**Task goal:**
Read through the listing below, and copy every line where the string "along" appears.

++++ Supplied material ++++

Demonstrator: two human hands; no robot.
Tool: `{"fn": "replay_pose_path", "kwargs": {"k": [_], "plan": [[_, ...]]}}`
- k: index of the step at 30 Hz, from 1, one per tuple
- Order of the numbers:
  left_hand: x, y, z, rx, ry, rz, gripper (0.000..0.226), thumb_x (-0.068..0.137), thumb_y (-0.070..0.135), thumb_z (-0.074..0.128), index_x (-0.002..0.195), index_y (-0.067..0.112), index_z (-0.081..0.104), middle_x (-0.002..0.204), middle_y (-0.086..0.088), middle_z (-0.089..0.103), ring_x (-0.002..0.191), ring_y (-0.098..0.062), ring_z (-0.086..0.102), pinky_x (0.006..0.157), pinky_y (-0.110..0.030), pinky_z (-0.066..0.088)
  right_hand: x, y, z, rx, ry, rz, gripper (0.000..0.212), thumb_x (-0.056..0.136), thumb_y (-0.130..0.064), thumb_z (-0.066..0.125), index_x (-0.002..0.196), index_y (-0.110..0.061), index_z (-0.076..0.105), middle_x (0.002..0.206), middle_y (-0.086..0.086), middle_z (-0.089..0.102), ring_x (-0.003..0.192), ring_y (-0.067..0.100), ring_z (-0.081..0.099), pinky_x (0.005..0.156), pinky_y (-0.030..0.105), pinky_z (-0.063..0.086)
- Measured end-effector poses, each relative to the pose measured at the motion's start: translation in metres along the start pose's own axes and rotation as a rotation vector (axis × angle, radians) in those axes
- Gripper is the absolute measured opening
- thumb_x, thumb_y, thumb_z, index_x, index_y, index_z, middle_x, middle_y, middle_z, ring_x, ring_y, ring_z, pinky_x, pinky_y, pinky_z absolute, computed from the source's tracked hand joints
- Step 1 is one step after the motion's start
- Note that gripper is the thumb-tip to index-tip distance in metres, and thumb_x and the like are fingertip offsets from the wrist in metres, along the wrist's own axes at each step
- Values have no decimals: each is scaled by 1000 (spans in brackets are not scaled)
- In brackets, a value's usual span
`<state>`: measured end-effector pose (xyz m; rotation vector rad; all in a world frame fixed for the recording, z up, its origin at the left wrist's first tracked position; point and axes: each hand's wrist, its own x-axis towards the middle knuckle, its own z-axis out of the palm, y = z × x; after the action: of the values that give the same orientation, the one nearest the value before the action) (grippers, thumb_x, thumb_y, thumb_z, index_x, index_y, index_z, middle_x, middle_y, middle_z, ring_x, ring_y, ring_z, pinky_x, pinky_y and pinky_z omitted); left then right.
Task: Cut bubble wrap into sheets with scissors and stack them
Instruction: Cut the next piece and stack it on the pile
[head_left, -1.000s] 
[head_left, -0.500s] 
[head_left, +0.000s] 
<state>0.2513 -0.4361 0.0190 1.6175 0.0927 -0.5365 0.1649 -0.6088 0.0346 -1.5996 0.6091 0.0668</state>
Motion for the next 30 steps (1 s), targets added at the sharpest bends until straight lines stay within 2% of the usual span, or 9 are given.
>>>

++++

**Solution:**
- Measured end-effector poses, each relative to the pose measured at the motion's start: translation in metres along the start pose's own axes and rotation as a rotation vector (axis × angle, radians) in those axes
- Note that gripper is the thumb-tip to index-tip distance in metres, and thumb_x and the like are fingertip offsets from the wrist in metres, along the wrist's own axes at each step

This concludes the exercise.